With pictures left out, set down exactly the lines from the line containing "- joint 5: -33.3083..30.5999" through the last line of the data.

╭──

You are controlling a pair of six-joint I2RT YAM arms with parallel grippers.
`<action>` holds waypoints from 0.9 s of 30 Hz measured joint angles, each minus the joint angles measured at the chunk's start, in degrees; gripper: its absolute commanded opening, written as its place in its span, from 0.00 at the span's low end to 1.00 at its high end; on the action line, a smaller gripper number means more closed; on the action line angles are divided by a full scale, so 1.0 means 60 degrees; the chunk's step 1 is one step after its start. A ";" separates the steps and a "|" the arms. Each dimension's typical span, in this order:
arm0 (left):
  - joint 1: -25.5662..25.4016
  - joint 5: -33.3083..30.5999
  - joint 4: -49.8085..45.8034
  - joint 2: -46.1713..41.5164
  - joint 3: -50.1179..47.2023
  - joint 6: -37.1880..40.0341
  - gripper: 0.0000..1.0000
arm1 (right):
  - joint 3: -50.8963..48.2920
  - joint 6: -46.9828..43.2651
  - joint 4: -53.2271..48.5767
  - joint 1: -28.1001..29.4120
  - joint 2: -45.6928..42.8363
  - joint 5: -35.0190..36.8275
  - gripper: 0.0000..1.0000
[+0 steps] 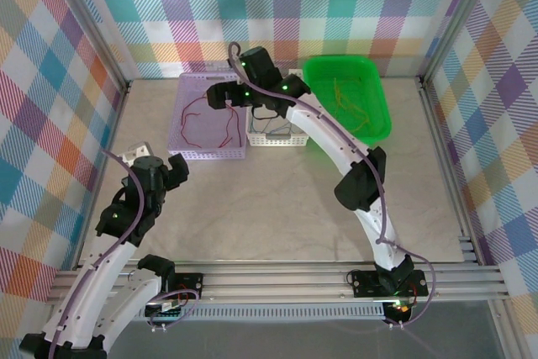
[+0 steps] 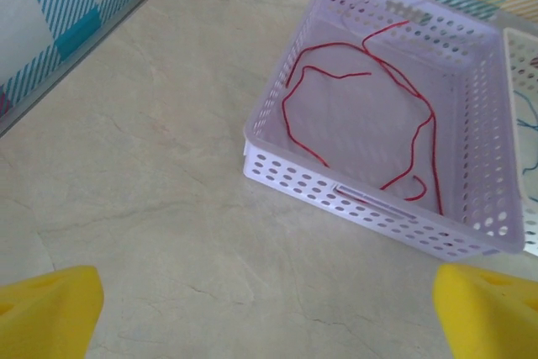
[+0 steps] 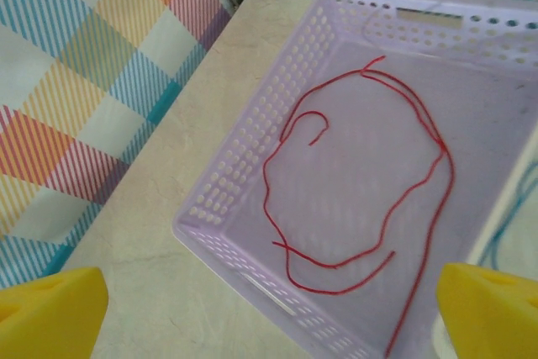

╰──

• [Your response]
  - joint 5: -33.3083..30.5999
  - joint 4: -49.8085..45.8034
  - joint 2: -46.1713..41.5164
  - joint 3: -50.1179..47.2023
  - joint 6: -37.1880..40.0341
  - gripper: 0.0000..1.0000
arm1 (right):
  - joint 3: -50.8963..48.2920
  - joint 6: -46.9828..43.2651
  - joint 4: -53.2271..48.5767
  - joint 1: -28.1001..29.4120
  - joint 2: -45.6928..42.8363
  - joint 5: -35.0190..36.8275
  - gripper: 0.0000..1.0000
[+0 steps] 
[+0 steps] 
[+0 steps] 

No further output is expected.